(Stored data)
══════
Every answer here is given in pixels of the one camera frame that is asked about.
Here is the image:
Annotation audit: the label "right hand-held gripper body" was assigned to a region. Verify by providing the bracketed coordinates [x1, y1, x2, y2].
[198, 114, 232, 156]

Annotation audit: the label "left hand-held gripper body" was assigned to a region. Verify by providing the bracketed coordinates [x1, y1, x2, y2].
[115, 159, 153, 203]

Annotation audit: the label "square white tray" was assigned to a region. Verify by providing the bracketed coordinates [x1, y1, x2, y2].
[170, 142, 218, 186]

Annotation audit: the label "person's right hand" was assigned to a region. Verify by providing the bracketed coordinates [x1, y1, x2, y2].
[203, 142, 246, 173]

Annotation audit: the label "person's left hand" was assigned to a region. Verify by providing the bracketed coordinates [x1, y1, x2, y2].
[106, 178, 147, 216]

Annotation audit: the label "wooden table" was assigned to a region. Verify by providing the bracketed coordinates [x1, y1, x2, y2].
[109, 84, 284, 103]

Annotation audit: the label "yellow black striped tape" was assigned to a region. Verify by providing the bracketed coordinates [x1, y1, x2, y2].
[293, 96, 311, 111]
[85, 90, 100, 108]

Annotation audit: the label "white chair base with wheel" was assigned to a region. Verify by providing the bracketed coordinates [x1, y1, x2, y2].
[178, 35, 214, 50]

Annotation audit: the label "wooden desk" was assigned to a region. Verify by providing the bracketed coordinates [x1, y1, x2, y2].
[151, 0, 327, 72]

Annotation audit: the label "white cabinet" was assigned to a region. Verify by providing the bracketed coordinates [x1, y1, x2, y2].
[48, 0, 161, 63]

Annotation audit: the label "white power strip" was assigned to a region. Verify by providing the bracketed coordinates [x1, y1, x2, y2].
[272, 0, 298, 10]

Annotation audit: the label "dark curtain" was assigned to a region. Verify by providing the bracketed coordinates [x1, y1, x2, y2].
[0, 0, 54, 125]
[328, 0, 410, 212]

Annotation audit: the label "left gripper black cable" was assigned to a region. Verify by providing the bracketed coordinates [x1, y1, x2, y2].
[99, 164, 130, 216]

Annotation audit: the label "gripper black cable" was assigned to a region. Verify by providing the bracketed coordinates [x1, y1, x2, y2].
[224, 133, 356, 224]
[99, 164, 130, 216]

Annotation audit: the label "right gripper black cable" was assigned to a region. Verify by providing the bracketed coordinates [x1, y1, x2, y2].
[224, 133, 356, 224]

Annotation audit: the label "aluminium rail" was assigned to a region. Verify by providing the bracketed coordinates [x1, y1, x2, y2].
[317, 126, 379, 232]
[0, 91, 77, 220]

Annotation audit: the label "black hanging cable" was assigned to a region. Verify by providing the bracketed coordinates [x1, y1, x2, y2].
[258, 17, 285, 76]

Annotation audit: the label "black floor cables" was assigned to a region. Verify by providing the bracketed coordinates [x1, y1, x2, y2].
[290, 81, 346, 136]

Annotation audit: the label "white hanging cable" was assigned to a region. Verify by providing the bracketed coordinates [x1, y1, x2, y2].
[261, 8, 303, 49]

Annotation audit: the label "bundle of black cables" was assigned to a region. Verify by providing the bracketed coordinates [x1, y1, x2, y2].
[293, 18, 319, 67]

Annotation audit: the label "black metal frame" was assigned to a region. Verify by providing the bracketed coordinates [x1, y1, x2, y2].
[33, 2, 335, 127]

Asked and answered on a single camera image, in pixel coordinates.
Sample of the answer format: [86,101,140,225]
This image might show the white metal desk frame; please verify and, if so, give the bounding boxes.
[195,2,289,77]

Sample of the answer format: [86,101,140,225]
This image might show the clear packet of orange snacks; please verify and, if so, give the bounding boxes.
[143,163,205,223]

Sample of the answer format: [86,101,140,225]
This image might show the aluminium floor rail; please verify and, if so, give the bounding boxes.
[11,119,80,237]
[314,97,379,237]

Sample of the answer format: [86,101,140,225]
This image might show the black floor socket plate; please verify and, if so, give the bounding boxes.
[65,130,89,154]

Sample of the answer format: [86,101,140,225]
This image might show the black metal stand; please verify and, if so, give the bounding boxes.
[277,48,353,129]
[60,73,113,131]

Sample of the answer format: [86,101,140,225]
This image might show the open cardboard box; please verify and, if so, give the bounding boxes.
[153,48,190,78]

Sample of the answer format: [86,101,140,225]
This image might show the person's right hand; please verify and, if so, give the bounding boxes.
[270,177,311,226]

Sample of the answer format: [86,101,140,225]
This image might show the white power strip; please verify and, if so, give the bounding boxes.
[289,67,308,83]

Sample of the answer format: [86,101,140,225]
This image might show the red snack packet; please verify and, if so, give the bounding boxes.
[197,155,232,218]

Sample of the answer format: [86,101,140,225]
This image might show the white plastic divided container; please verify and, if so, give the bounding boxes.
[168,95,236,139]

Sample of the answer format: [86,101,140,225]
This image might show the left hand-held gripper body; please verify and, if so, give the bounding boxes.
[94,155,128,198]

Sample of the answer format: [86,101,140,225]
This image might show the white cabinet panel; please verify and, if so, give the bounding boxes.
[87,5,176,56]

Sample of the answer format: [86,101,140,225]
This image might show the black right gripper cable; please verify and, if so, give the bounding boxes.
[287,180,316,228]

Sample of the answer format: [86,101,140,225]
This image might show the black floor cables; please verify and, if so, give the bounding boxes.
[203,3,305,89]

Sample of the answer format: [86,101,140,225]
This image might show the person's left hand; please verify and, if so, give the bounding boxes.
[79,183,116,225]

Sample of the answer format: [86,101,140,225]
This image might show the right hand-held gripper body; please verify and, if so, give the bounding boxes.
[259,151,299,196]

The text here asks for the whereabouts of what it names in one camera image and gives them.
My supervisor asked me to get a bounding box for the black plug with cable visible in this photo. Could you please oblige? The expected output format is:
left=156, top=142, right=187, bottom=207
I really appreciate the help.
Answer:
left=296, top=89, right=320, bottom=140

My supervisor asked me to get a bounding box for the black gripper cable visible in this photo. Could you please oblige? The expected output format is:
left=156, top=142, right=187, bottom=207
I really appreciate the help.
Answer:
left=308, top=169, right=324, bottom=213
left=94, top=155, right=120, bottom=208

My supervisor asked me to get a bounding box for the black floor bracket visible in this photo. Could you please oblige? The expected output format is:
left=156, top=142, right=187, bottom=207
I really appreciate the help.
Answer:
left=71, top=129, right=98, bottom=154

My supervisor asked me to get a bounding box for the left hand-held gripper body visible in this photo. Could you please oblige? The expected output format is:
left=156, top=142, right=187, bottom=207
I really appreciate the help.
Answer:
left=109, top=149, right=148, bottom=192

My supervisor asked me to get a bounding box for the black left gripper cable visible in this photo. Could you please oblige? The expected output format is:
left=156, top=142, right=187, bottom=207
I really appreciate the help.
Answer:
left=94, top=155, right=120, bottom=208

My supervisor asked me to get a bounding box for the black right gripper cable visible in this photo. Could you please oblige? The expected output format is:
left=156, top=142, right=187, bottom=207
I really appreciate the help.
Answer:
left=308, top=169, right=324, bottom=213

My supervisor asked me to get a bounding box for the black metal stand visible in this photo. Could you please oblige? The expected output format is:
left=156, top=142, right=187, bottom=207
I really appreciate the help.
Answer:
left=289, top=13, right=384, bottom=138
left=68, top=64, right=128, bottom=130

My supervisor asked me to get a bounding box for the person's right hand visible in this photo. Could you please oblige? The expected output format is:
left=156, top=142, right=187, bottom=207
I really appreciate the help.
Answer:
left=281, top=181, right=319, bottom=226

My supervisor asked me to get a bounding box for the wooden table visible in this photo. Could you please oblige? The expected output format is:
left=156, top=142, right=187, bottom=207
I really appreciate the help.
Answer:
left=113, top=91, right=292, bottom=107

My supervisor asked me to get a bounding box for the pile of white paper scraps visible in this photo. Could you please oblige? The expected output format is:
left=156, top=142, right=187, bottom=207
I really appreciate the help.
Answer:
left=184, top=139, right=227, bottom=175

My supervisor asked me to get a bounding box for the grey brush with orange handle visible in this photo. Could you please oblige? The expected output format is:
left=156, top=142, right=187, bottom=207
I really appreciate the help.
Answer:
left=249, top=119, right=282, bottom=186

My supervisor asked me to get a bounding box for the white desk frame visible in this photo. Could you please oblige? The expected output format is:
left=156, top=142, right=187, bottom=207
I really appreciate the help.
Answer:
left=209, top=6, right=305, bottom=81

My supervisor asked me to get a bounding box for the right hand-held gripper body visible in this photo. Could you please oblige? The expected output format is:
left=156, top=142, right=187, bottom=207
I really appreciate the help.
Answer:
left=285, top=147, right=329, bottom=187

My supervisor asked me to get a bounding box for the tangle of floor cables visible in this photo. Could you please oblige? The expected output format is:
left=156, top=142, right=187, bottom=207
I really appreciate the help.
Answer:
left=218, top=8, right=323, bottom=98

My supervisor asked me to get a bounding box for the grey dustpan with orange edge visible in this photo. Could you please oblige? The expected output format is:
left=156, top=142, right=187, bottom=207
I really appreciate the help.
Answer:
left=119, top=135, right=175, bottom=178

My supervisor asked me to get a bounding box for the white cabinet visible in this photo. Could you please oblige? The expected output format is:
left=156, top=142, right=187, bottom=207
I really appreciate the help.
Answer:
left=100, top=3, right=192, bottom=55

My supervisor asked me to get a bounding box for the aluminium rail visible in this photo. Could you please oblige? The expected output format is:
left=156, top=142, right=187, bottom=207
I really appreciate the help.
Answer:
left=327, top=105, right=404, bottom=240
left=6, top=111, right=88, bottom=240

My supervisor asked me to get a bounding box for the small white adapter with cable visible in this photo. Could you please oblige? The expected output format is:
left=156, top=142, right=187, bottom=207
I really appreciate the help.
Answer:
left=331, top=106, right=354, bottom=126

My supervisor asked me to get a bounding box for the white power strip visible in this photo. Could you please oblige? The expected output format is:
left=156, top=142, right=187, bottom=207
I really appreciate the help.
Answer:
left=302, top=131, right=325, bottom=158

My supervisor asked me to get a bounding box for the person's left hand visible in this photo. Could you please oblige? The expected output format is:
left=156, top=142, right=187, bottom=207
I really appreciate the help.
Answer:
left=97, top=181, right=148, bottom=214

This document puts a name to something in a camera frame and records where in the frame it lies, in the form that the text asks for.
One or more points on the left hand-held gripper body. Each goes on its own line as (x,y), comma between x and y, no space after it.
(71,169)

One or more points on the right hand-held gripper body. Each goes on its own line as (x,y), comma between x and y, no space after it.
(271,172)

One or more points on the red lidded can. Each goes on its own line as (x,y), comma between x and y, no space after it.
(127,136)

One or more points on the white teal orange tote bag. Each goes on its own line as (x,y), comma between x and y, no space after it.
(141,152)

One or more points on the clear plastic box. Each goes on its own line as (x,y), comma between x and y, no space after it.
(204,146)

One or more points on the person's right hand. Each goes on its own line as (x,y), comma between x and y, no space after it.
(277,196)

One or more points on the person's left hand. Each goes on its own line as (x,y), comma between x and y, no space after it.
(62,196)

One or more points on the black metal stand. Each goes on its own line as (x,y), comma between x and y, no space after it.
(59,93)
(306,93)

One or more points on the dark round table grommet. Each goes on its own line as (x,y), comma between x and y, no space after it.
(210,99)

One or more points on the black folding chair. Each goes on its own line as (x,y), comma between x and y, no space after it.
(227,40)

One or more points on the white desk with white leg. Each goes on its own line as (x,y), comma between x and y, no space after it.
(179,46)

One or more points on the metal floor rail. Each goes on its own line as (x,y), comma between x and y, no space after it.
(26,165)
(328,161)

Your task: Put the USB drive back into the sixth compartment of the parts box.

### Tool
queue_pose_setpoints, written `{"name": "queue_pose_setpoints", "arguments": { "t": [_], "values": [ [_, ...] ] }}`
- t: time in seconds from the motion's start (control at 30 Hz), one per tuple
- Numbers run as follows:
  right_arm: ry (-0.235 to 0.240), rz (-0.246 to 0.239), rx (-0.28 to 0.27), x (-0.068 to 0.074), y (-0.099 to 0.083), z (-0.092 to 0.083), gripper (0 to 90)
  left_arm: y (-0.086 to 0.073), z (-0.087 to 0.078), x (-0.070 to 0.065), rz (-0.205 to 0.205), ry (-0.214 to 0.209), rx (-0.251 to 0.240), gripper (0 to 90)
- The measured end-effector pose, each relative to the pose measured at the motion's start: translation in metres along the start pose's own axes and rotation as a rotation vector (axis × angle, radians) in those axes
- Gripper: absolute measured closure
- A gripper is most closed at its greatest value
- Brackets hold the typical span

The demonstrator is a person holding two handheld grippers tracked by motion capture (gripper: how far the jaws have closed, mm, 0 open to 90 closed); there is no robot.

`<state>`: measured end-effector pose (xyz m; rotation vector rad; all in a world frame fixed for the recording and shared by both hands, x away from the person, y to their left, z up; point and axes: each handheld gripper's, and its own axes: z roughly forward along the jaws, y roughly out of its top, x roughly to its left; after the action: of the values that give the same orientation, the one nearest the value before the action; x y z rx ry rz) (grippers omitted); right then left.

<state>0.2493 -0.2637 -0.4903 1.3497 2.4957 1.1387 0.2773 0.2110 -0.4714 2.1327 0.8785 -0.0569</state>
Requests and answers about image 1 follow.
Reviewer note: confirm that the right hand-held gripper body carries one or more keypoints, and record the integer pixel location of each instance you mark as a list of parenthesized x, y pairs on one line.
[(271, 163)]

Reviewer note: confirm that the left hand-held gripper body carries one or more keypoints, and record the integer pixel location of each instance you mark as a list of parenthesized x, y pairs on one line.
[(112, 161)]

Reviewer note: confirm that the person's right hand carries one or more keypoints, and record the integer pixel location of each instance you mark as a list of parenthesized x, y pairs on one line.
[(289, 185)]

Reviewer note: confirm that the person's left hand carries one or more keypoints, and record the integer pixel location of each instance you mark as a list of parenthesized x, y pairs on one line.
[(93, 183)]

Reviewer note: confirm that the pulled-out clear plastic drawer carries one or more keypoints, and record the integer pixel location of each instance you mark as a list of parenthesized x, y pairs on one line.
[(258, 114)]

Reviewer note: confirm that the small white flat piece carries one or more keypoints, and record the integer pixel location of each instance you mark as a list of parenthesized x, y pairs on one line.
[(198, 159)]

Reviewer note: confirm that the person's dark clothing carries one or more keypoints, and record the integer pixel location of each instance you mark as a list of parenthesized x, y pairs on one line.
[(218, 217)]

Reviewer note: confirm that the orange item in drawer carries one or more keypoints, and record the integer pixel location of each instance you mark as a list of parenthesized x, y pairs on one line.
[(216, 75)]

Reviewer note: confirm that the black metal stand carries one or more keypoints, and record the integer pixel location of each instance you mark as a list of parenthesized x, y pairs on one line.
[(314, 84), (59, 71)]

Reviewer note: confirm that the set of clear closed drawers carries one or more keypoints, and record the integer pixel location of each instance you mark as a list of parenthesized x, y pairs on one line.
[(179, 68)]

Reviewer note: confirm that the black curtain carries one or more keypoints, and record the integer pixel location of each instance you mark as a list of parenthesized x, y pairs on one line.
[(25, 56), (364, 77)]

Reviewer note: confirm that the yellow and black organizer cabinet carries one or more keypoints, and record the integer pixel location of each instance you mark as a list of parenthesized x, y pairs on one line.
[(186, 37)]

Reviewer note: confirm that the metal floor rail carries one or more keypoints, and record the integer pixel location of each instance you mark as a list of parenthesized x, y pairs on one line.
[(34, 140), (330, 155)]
══════
An exact copy of the lines above, from the one containing "- Brackets hold the typical span" through the one containing "<state>0.2493 -0.2637 -0.4903", is the whole of the answer.

- YOUR SOLUTION:
- Brackets hold the typical span

The demonstrator is a person holding two handheld grippers tracked by motion capture (gripper: how far the jaws have closed, mm, 0 open to 90 closed); there is no robot.

`<state>`: measured end-effector pose (xyz m; rotation vector rad; all in a world frame fixed for the recording and shared by both hands, x away from the person, y to their left, z up; point and axes: each handheld gripper's, and its own axes: z roughly forward along the jaws, y roughly out of its top, x roughly to its left; after the action: of the values that give the same orientation, the one nearest the value before the action; x y z rx ry rz) (grippers omitted); right then left.

<state>0.2493 -0.2637 -0.4903 1.3497 2.4957 1.1387 0.2773 0.2110 -0.4714 2.1327 0.8785 -0.0569</state>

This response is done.